By the 14th and 15th centuries, the terms siren and mermaid were being used interchangeably in much of Western Europe, despite referring to creatures with different origins, different physical forms, and different mythological functions. A 1430 illustration from a German manuscript labels a clearly fish-tailed figure as a “siren.” A 1485 edition of the Speculum Humanae Salvationis depicts sirens as fish-women in what was intended as a moral allegory.

The word “siren” in many European languages had simply come to mean “sea woman with a fish tail” by the time the Age of Exploration began. When Portuguese sailors reported seeing something strange in coastal West African waters in the 16th century and called it a “sereia,” they were using a word that already meant mermaid in their language.

Christopher Columbus reported seeing “sirens” off the coast of Hispaniola in January 1493 and noted they were not as beautiful as people said. Marine biologists now believe he was looking at manatees.

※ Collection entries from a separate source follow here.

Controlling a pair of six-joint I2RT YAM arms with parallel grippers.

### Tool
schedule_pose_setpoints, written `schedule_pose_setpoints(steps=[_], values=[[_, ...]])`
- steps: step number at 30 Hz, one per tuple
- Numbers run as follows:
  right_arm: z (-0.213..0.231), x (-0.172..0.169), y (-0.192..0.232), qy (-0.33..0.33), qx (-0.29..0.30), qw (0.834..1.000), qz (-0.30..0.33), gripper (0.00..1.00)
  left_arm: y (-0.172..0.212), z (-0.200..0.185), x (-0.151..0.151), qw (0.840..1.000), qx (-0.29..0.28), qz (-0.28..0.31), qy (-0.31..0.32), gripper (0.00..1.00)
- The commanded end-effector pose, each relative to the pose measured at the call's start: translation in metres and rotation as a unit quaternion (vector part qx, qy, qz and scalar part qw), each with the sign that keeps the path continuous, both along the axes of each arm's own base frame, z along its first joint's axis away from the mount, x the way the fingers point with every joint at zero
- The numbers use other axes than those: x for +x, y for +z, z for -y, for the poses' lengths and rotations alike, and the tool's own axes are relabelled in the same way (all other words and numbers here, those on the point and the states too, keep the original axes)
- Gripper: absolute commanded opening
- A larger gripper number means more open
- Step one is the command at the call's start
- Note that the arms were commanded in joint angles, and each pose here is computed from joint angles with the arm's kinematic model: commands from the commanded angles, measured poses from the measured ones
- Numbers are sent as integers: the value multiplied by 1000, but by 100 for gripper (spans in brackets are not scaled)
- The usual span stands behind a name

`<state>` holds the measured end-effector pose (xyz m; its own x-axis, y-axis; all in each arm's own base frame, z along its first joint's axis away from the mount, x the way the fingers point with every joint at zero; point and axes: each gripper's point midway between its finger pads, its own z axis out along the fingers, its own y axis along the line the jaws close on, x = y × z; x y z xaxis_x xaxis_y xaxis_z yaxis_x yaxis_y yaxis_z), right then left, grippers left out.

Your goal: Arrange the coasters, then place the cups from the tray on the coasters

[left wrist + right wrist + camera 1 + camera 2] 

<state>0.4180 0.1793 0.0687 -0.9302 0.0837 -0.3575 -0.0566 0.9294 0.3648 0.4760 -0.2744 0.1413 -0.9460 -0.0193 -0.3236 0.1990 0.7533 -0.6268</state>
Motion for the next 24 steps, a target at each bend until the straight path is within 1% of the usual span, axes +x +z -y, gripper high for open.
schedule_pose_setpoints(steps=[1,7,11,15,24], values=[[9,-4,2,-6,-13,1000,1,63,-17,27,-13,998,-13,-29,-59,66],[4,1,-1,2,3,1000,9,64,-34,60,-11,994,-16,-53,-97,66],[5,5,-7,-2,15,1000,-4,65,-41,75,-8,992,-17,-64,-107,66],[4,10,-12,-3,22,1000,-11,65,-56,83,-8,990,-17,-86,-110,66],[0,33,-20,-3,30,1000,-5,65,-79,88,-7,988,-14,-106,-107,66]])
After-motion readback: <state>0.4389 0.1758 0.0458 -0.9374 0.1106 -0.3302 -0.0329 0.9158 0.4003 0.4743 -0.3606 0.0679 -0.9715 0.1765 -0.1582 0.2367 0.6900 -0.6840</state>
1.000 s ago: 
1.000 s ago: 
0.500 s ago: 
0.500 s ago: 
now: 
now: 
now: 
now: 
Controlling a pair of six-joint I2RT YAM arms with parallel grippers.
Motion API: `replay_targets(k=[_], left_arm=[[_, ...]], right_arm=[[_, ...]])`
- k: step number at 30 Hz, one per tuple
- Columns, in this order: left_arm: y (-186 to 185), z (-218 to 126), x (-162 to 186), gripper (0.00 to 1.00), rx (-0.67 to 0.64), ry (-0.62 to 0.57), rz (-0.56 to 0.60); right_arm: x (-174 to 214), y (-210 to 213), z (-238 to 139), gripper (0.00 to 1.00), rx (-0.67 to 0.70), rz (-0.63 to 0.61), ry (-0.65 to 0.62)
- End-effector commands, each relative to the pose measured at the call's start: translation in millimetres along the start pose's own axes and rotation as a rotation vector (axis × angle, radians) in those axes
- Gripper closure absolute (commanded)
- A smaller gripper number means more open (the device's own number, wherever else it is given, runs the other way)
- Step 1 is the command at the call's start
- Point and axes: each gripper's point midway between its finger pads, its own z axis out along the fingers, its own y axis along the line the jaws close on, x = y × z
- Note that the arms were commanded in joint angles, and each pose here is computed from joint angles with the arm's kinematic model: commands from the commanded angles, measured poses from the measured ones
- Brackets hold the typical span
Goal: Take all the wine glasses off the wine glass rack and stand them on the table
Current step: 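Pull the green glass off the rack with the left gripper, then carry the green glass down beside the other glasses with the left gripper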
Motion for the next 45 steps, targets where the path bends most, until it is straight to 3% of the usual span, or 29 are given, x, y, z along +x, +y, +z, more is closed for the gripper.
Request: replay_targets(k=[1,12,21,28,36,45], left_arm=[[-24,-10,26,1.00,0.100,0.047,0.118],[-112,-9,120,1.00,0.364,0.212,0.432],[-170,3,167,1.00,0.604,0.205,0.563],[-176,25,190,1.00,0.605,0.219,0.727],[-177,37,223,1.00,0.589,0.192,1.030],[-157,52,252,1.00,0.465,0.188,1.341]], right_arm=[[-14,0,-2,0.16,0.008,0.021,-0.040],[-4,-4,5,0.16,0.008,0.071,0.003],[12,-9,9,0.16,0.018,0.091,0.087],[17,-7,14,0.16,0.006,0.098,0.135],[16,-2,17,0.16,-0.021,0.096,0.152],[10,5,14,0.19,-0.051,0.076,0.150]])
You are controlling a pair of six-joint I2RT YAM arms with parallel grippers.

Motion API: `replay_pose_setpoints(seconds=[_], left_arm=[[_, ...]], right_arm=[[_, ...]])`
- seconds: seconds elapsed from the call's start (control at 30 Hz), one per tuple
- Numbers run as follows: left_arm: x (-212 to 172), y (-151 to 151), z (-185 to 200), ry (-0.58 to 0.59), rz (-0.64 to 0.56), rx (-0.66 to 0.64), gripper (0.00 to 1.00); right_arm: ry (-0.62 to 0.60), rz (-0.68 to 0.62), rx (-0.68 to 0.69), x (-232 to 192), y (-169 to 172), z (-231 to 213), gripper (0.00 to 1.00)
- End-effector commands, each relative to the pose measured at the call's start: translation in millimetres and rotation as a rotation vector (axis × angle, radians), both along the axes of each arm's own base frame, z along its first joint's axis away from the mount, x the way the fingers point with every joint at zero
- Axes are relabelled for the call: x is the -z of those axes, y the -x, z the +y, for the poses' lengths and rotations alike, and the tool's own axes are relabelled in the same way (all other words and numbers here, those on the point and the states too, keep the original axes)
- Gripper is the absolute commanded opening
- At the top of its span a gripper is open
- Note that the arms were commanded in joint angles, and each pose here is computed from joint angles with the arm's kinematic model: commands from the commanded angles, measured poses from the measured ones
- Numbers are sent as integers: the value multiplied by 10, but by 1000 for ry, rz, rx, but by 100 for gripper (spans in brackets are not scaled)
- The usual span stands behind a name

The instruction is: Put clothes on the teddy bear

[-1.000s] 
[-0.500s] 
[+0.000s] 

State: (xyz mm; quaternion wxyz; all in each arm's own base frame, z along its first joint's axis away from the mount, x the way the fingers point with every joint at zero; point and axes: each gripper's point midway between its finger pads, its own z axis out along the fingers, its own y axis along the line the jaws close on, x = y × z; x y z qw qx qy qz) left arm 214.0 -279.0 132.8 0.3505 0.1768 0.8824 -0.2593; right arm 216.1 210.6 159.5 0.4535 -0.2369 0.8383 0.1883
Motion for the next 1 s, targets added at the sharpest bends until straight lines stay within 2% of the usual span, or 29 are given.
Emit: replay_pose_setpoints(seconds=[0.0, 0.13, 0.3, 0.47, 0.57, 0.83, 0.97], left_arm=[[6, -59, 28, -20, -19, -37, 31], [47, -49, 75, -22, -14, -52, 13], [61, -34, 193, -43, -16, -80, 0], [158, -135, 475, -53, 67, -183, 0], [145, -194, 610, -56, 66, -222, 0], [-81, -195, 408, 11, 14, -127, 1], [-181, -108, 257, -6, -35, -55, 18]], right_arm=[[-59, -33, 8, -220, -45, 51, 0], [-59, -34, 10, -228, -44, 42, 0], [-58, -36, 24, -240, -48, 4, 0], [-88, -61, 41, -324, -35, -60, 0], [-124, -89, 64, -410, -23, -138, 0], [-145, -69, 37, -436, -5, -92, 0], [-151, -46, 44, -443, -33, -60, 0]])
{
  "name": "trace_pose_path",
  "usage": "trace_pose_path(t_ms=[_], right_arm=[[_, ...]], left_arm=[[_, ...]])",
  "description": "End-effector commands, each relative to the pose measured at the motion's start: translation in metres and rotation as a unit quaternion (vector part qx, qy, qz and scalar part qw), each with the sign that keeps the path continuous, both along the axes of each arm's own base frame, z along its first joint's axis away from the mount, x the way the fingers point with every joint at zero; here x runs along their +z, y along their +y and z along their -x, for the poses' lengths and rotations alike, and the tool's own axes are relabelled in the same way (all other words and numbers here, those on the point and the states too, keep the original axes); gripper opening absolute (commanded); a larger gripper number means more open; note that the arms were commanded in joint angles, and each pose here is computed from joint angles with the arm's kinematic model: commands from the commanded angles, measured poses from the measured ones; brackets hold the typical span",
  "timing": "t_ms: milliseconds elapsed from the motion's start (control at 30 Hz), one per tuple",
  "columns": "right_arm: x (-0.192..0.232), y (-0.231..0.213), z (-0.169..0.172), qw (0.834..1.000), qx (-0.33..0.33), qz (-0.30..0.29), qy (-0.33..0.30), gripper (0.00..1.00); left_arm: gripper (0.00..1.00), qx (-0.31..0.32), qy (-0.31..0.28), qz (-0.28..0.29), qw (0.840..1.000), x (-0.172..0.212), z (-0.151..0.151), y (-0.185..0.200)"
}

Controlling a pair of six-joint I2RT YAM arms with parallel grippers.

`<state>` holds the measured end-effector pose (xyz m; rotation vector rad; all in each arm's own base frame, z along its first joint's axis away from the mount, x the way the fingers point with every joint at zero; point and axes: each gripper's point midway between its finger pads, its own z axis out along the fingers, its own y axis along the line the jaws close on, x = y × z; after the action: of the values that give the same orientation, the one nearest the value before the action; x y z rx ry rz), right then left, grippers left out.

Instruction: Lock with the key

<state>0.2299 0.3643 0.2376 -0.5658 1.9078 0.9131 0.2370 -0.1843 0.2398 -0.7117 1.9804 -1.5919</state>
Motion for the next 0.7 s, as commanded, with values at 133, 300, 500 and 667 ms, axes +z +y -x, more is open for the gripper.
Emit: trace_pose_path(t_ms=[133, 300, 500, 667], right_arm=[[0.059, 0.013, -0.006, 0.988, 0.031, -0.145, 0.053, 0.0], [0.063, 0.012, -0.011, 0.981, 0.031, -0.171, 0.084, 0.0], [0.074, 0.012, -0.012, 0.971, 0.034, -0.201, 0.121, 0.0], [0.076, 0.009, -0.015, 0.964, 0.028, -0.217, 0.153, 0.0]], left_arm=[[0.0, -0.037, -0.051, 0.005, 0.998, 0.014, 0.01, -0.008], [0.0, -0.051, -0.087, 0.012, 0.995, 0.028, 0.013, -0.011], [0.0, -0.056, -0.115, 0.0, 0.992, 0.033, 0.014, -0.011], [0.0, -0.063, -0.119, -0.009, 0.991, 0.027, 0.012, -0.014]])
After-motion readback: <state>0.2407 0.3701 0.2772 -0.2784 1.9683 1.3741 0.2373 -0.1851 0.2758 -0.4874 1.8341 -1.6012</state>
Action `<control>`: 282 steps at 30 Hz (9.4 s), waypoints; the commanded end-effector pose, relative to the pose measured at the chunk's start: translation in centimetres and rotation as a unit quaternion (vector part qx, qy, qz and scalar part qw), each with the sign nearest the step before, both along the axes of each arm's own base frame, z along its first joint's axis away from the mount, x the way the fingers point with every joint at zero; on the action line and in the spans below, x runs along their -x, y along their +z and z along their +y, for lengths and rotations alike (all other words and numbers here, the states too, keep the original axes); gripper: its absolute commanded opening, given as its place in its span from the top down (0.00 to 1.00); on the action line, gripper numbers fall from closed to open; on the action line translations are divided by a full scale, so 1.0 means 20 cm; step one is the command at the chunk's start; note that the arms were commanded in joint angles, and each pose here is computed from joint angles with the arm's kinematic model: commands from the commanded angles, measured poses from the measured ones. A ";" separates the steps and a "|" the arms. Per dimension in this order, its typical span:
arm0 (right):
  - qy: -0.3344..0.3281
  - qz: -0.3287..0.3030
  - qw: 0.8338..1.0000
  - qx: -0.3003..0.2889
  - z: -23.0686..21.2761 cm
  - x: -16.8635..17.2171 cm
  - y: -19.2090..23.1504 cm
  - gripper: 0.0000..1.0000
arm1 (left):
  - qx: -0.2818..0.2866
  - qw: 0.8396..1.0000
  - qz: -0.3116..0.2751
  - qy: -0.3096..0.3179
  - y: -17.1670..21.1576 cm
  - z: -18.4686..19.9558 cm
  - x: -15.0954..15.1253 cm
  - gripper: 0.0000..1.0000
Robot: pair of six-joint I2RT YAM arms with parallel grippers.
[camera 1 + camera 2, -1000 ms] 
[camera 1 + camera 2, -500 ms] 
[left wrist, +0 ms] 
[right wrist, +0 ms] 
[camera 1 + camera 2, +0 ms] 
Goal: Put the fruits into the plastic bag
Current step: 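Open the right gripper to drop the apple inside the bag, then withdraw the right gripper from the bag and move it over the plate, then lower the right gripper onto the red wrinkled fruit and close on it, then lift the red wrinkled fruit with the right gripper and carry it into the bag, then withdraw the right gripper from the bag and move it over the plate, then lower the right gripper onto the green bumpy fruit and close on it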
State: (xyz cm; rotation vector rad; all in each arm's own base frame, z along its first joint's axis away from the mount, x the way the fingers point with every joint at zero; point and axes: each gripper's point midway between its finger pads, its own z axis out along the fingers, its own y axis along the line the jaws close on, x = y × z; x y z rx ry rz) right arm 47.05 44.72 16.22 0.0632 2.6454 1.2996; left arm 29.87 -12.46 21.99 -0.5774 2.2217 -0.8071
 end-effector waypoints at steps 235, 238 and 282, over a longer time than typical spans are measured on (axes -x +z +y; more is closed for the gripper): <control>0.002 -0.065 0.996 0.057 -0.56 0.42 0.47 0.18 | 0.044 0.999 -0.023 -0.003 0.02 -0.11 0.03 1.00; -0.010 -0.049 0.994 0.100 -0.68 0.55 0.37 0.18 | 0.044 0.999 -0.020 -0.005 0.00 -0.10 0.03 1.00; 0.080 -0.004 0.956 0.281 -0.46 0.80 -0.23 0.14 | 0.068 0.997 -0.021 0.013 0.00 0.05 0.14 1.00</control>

What the Two Creatures Actually Shared

The merger made a kind of sense because sirens and sea-women had always shared key features: allure, song, the capacity to lure men to their deaths. The Greek siren did it from a rocky island; the mermaid did it from the water. Both figures were associated with the sea. Both were feminine. Both were dangerous.

The difference — bird versus fish, island versus ocean floor — was significant in their original cultural contexts but collapsed easily under the pressure of transmission. Medieval Europe received both legends through imperfect translations and blended them because they were close enough to seem like the same thing.

What Remained Distinct

The two versions coexisted in specialized literature even as the fish-woman became dominant in popular culture. Renaissance scholars who read Greek and Latin carefully kept the distinction alive. In the 17th century, Athanasius Kircher published detailed classifications of both types in his encyclopedic works on natural history.

In modern usage, “siren” carries both meanings depending on context. In marine biology, Sirenia — the order that includes manatees and dugongs — is named for the fish-woman version. In mythology and classical studies, “siren” typically refers to the bird-woman of the Odyssey.

The Disney version — red hair, fish tail, beautiful voice, no murderous intent — is essentially a mermaid wearing the siren’s reputation. The actual sirens of Homer’s poem were promising sailors something far more disturbing than beauty. They were offering complete knowledge of history. Their song was a trap built from information, not attraction.

The transformation took two thousand years. It involved scribes, theologians, medieval bestiary authors, and a Roman-era Greek text about animal symbolism. And it began because Homer never bothered to say what they looked like.